__What this task involves__.
Which of the lines below hold "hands"? Please return each one.

Dataset entries:

────────────────

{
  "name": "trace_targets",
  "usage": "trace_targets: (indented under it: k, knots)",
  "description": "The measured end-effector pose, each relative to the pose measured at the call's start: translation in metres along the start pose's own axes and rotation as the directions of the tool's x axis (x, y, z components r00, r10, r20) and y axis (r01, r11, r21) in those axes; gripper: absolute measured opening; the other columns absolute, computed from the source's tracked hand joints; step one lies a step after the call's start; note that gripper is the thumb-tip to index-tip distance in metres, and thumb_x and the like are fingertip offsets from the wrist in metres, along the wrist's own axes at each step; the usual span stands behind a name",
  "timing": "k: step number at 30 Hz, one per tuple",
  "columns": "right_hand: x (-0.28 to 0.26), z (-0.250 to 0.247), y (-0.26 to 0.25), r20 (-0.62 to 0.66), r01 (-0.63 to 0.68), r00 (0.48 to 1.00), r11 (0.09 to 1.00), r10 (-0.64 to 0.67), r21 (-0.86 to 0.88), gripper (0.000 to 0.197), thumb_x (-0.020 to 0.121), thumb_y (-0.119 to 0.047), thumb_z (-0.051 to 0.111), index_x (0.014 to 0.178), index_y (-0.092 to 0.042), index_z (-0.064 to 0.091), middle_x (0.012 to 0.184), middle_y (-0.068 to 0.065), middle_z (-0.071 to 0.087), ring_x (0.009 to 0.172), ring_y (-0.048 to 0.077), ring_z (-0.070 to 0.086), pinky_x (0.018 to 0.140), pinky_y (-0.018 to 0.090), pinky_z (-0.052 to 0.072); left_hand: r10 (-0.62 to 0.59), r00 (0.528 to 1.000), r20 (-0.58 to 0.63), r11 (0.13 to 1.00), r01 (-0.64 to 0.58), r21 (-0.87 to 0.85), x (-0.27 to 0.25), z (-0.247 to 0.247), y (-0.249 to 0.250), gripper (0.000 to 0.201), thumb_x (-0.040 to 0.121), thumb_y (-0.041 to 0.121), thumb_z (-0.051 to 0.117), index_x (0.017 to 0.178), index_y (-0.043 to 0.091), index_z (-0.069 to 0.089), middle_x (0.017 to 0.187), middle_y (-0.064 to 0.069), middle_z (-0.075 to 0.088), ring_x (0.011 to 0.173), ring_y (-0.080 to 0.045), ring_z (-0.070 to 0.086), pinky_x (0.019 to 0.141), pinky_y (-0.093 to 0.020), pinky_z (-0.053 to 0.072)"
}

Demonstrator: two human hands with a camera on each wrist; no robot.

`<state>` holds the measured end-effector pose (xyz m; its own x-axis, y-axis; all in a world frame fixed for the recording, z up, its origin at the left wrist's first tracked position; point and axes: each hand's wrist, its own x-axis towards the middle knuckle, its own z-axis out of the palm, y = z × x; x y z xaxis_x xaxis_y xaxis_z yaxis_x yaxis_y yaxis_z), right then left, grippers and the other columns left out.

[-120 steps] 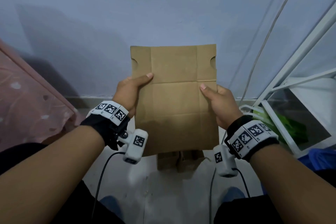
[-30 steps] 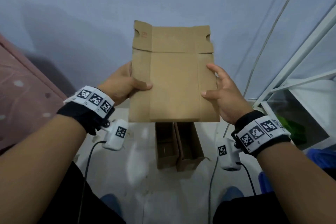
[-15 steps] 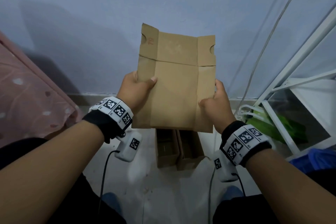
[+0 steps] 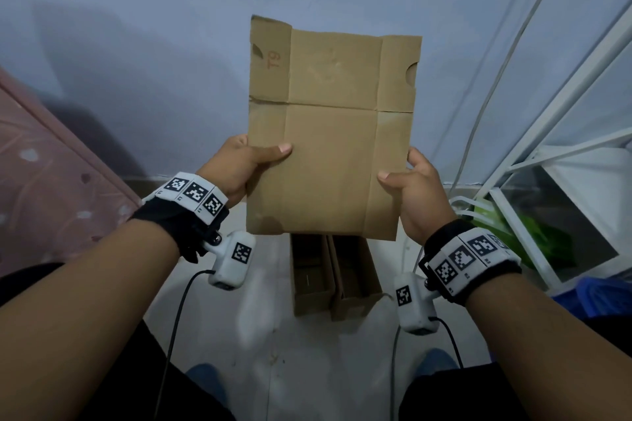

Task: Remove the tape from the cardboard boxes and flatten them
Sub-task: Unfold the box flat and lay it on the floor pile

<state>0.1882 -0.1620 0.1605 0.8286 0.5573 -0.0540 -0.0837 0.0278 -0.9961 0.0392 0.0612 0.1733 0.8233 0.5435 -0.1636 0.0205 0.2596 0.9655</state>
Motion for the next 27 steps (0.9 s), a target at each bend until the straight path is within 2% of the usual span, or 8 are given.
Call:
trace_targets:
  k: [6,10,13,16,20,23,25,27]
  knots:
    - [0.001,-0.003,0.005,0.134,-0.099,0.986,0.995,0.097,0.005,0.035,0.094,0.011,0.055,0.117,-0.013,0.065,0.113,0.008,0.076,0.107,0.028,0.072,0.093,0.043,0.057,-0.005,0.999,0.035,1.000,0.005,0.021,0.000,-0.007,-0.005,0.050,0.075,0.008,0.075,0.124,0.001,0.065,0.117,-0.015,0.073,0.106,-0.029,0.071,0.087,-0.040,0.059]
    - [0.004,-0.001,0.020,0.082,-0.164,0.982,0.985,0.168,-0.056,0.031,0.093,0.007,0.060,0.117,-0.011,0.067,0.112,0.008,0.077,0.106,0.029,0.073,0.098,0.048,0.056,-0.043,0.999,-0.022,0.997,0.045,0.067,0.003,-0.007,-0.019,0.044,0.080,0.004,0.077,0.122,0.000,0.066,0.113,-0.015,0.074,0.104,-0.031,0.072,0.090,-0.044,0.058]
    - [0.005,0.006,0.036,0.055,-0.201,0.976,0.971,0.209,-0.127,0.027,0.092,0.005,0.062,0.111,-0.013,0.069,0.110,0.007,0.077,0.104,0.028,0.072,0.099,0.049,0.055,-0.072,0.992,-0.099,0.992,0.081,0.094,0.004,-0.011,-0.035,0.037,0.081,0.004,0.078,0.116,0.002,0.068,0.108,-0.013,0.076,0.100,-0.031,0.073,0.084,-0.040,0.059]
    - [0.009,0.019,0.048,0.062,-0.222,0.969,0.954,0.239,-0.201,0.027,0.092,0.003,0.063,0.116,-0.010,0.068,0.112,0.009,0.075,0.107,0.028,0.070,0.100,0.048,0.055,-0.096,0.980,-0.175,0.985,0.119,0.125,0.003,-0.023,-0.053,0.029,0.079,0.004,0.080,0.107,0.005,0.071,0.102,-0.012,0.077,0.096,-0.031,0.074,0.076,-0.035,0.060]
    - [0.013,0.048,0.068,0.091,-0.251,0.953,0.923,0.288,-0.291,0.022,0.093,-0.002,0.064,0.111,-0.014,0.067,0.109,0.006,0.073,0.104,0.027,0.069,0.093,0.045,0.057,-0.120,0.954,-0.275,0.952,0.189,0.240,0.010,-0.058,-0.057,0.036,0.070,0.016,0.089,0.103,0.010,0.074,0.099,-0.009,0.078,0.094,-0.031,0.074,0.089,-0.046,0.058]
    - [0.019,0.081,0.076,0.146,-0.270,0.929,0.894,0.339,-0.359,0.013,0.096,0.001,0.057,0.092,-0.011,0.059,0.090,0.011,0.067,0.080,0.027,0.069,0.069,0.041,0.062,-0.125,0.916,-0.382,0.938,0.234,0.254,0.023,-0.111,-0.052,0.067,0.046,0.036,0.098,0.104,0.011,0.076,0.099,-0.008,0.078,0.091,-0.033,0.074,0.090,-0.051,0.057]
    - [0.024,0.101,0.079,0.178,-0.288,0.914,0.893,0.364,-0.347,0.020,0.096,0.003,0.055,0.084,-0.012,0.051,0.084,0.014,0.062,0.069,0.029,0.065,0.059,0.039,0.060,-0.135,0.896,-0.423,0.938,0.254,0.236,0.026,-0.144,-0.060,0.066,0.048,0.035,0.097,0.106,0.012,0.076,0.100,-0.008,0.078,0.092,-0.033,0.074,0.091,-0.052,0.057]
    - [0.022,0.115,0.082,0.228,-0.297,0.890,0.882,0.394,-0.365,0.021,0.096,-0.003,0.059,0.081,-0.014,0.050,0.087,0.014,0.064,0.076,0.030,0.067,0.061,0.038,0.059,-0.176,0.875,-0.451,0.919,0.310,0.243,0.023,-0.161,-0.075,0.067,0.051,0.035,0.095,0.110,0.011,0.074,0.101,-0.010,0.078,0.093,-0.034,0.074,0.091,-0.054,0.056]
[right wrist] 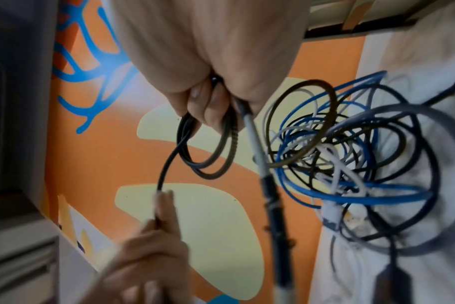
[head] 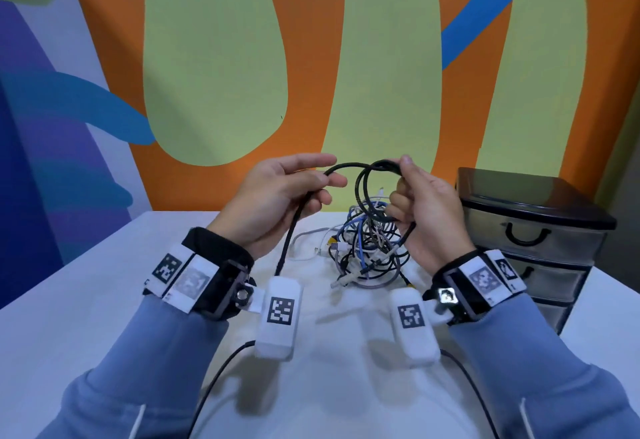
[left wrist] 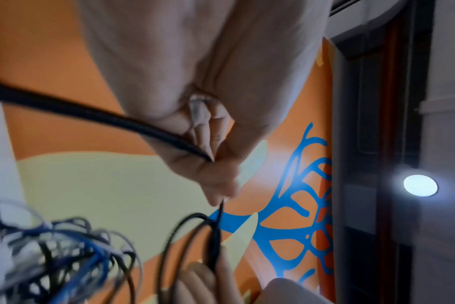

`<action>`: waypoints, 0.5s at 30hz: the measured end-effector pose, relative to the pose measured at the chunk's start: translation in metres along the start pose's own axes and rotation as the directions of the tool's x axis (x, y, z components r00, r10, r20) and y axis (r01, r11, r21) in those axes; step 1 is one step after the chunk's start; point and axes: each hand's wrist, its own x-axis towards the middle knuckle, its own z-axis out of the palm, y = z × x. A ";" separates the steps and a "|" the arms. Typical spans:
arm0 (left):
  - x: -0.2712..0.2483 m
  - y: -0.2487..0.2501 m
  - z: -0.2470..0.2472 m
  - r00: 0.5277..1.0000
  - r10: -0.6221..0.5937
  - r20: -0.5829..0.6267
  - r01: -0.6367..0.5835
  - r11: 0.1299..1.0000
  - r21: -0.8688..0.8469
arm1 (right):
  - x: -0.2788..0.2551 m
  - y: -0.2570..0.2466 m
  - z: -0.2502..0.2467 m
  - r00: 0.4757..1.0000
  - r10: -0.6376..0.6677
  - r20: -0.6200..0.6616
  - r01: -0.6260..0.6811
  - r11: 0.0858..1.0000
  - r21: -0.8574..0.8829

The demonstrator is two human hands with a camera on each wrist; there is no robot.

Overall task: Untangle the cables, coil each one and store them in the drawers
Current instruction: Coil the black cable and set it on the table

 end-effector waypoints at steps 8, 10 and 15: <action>0.010 -0.025 -0.002 0.923 0.385 -0.023 -0.281 0.711 0.644 | -0.009 0.004 0.016 0.973 0.161 0.166 -0.203 0.938 0.280; 0.009 -0.021 0.004 0.936 0.348 -0.046 -0.275 0.807 0.523 | -0.011 0.009 0.019 0.983 0.126 0.132 -0.144 0.979 0.141; -0.003 -0.013 0.019 0.977 0.211 0.018 -0.206 0.926 0.315 | -0.014 0.023 0.022 0.986 -0.123 0.110 0.156 0.911 -0.382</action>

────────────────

__Answer section__.
Demonstrator: two human hands with a camera on each wrist; no robot.
The demonstrator is two human hands with a camera on each wrist; there is no robot.

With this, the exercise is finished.